Hard Bargain Road by Susan Haldane

“Read a farmer’s hand: the map
is in the fingers, not the palm.
Loam, paint, tractor grease rubbed
into the grooves shade a topography
of work….”      Farm Hands

In 1931, one in three Canadians lived on a farm. By 2021, more than eight out of ten lived in cities. Susan Haldane and her family have farmed 120 acres in one of the pockets of agricultural land that dot the rocky landscapes of Ontario’s Shield country since 1996. One hundred and fifty years after it was first lumbered and then settled, Chisholm Township remains a rural agricultural community. For the people who farm there, it is a life that, year by year, demands an active commitment to the land, the plants, the animals and the rural community itself.

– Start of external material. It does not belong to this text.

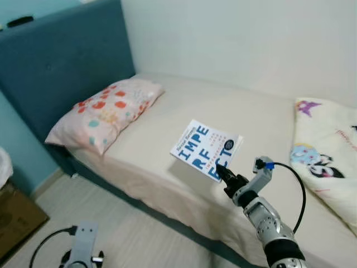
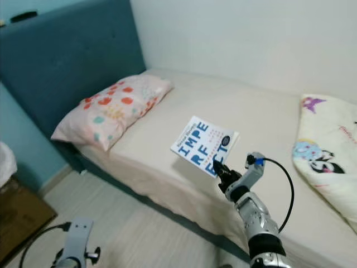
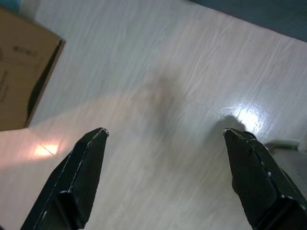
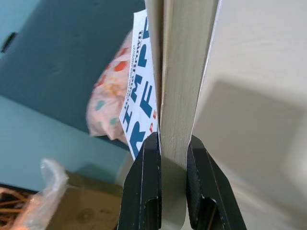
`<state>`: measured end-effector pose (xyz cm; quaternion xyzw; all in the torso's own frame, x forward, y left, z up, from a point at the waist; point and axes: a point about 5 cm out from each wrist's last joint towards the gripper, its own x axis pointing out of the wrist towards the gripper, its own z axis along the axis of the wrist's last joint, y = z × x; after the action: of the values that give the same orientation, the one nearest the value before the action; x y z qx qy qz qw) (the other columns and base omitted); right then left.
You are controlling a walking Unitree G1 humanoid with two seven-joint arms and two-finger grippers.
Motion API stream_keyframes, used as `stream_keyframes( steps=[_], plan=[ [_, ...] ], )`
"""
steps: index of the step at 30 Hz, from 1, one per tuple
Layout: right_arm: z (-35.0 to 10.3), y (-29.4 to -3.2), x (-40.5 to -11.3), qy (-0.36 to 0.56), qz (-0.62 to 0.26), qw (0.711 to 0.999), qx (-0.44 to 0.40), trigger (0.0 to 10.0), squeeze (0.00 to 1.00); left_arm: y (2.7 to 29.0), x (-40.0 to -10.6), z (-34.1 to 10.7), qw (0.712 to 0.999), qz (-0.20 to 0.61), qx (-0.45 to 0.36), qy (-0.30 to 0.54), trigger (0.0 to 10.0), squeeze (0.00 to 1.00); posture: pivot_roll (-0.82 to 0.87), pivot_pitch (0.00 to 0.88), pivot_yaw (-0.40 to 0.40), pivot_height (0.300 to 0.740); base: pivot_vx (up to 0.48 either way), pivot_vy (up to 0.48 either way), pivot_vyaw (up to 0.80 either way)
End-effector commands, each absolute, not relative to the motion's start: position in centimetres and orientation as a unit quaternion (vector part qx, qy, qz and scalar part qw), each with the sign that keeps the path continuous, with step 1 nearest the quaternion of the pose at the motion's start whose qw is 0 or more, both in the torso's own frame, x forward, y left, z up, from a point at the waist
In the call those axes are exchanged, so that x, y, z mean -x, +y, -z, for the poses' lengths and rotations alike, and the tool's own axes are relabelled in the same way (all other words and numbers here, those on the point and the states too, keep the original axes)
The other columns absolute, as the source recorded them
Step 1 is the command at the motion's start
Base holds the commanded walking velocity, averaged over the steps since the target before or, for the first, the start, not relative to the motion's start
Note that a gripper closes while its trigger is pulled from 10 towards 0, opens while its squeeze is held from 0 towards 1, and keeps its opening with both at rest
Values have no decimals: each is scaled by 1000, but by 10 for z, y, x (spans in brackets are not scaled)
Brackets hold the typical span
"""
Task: Clean up the room
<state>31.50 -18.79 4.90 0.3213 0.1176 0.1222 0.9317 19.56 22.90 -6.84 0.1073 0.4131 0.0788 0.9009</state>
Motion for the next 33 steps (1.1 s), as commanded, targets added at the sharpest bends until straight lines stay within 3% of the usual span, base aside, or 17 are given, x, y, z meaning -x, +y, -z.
stream_keyframes(
  steps=[1,6,9,14,18,25,33],
  plan=[
    [-43,-186,-314,124,-117,933,-316,10000,0,229,-185,75,889,-79,-119,435,10000,0,-115,0,30,700,0,0,0],
    [-8,-193,-291,201,-66,932,-294,10000,0,223,-172,82,878,-73,-118,457,10000,0,-112,0,23,714,0,0,0],
    [13,-201,-275,255,-8,939,-229,10000,0,215,-170,85,876,-52,-129,462,10000,0,-105,0,17,728,0,0,0],
    [19,-204,-271,278,23,941,-191,10000,0,213,-169,86,876,-47,-132,462,10000,0,-104,0,17,733,0,0,0],
    [31,-192,-255,295,-57,940,-163,10000,0,210,-172,85,875,-28,-141,463,10000,0,-108,0,24,733,0,0,0],
    [62,-188,-217,386,-49,917,-90,10000,0,201,-176,85,879,-19,-110,464,10000,0,-104,0,18,733,0,0,581],
    [68,-174,-207,397,-77,903,-144,10000,0,186,-170,90,875,9,-71,479,10000,0,-106,0,29,733,0,0,677]
  ],
)
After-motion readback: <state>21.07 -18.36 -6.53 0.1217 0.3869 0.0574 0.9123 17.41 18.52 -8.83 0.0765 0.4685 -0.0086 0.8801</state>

Hard Bargain Road is a book of skillfully crafted, richly textured poems about contemporary rural life from the point of view of one woman who knows and lives that life intimately, inside and out:

“…..Every day

we stub our toes on Creation.”     Picking Stones

The poet brings to her work a clear voice, an observant eye and a deep and unsentimental affection for the life that she lives:

“What passes for leisure in Chisholm Township you can find

at the Country Market and Feed store on a Saturday morning….

the farmers can prop an elbow on the wide wooden counter

and toe the floor with felt-lined rubber boots. The finish

on the pine boards is long gone….

…Its’ not the 1950s,

but it could be, or any decade

before or since.”    Farmers, Saturday Morning

She does not shirk the challenges of rural life and rural communities.  Mental health support in areas where agencies, formal resources and services are few finds a voice in Song for Leonard:

We will laugh behind his back or to his face,

but when he needs us we’ll come

with rides, snow-clearing, casseroles; community’s

rounds of damage and undoing. Leonard,

here’s the frayed and beautiful mercy in this world.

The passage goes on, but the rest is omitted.